Il rédige de nombreuses opinions pour les journaux, souvent écrites dans ces bars qu’il affectionne. A Saint-Gilles, il aime la Maison du peuple sur le parvis, et tous ces lieux créés par des jeunes, comme le Dillems "où on peut prendre un petit déj comme rejoindre une fête à 3 h du matin". Il y a aussi "La Pompe", "une ancienne pompe à essence chaussée de Waterloo", et le "Pin pon", place du Jeu de Balle. "J’y retrouve souvent des amis comme Fabrizio Cassol. Ou je retrouve Arno dans des bars du centre-ville."
Question restos, il hésite à donner son "coup de cœur" de peur qu’on y vienne trop nombreux : "Le Nuovo Rosso" chez Mario. "Rokia Traoré adore, Chris Defoort est un habitué." Il aime aussi le restaurant éthiopien "Toukoul" de la rue de Laeken et deux restos branchés et excellents autour du KVS : le "Bar Bik" et le "Beaucoup Fish".

(Le restaurant Beaucoup Fish et le KVS)
Fracture sociale et métissage
On parle parfois de Bruxelles "sale" et "dangereuse", ou d’"invasion" flamande, puis marocaine, puis française ? "Je n’aime pas les craintes, elles ne m’influencent pas. D’autres ont connu des mauvaises expériences mais moi, en plus de vingt ans, circulant beaucoup la nuit, je n’ai jamais eu de problèmes. C’est pas Kinshasa ! Les villes changent, le monde bouge, Bruxelles est un labo où on essaie de construire une société commune. Je ne crains rien mais j’ai parfois la rage quand je vois la fracture sociale croître sans cesse à Bruxelles, et qu’un tiers des habitants sont au seuil de pauvreté alors que c’est une des régions les plus riches d’Europe."

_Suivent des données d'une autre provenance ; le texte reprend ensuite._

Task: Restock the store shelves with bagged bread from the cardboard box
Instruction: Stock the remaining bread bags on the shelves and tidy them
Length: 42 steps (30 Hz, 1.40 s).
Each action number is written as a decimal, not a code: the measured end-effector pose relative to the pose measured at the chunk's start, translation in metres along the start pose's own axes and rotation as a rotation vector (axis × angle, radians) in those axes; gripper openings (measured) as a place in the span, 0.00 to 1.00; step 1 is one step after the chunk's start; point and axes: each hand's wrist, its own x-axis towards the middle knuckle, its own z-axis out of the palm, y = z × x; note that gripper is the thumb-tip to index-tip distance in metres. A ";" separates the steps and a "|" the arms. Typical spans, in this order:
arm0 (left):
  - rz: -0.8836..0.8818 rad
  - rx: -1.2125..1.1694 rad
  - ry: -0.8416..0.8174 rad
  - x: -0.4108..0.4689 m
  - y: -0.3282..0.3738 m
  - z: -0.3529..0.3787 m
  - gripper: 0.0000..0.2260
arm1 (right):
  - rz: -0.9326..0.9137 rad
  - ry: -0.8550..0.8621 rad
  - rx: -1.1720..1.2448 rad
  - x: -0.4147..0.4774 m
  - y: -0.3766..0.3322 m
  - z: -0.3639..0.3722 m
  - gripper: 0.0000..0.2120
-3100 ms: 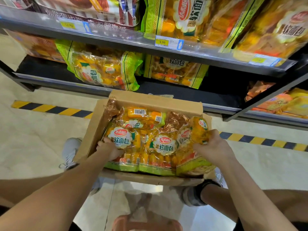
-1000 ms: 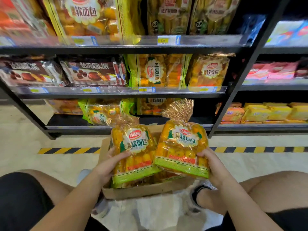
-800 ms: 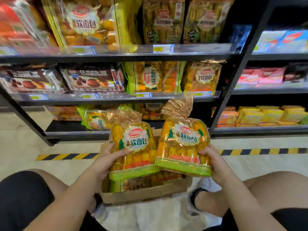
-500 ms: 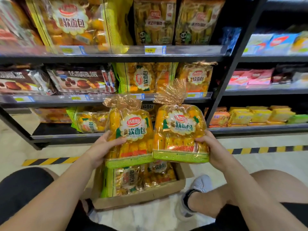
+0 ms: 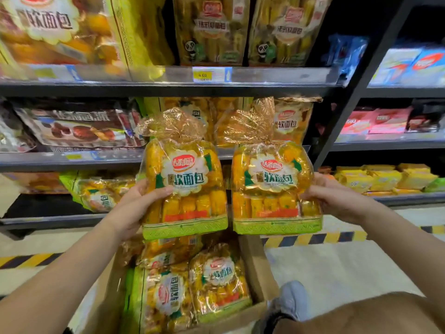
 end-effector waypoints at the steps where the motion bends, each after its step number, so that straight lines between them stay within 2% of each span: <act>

Jan Goossens aime se promener au parc Duden à Forest en commençant par le "Bar du matin". Il aime aussi "ce mélange de lieux pointus (Wiels, Monnaie, Rosas) et plus mélangés (Bozar, KVS)".
"Bruxelles est une ville de métissage. Qu’on le veuille ou non, le monde va vers cela. On voit partout en Europe des replis sur soi qu’il ne faut pas simplement condamner mais comprendre en travaillant de manière constructive à une Bruxelles métissée."
En juin, il sera à temps plein à Marseille. Il a loué un appartement plage des Catalans. Il y programmera un festival de danse et arts multiples où l’on pourrait retrouver ces artistes qu’il aime tels Brett Bailey, Lemi Ponifasio, Peter Sellars, ATDK, Jan Lauwers, Alain Platel. Une belle concurrence à Avignon.

(Le parc Duden, belle jonction entre le haut et le bas de Forest)
Bio express
1971 Naissance à Duffel
1993 Après des études à la KUL, installation à Bruxelles, stage à la Monnaie, travaille avec Peter Sellars et Wim Vandekeybus.
2000 Nommé directeur artistique du KVS à 29 ans.
2016 Dirigera son premier festival de Marseille.